- _GIVEN INFORMATION_:
*** Begin section ***

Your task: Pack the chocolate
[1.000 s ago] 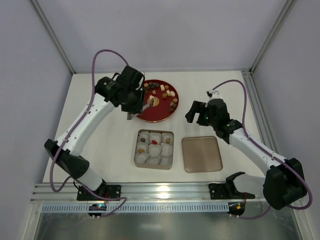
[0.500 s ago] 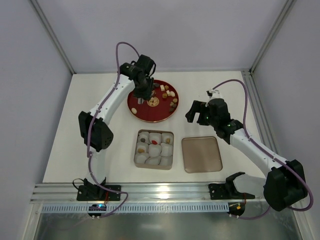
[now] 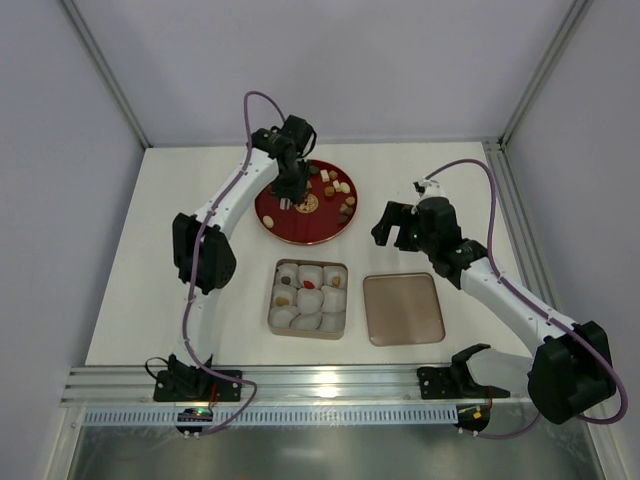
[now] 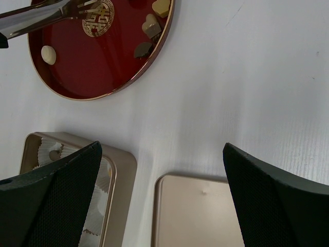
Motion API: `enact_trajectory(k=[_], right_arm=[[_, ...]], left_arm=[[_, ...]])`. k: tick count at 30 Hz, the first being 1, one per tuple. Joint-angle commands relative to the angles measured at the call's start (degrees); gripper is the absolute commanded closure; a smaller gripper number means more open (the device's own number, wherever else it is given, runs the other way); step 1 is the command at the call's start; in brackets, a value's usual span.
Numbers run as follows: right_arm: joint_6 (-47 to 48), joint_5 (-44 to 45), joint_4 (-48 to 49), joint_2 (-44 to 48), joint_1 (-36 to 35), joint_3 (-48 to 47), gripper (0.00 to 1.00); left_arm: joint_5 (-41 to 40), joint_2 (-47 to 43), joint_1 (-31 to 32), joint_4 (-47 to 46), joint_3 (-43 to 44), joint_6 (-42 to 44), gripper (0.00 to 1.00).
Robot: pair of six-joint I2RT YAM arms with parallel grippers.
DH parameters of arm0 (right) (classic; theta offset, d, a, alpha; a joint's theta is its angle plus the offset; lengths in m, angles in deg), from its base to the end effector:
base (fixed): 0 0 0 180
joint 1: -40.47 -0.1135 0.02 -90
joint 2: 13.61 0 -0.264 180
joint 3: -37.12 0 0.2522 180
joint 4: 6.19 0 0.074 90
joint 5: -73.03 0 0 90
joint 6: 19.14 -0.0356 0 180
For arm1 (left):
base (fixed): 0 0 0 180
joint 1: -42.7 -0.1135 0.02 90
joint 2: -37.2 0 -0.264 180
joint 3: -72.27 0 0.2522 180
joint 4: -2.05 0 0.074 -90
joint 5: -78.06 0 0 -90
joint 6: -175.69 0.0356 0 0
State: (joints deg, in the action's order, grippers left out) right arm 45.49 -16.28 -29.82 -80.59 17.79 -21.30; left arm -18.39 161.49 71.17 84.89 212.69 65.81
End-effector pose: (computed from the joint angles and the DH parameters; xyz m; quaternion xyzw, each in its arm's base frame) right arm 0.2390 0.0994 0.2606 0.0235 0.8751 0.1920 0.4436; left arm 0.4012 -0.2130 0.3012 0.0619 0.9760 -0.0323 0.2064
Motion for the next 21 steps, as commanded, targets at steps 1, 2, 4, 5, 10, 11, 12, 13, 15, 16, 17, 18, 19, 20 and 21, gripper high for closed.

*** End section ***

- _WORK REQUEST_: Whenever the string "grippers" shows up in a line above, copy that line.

- _ANSWER SECTION_:
Robot: pair of six-joint I2RT YAM arms with parallel grippers.
State: (joints deg, in the action's order, grippers left out) right arm 45.49 -16.28 -29.82 -80.59 17.79 -21.30; left arm -18.39 161.49 71.17 84.89 212.69 65.81

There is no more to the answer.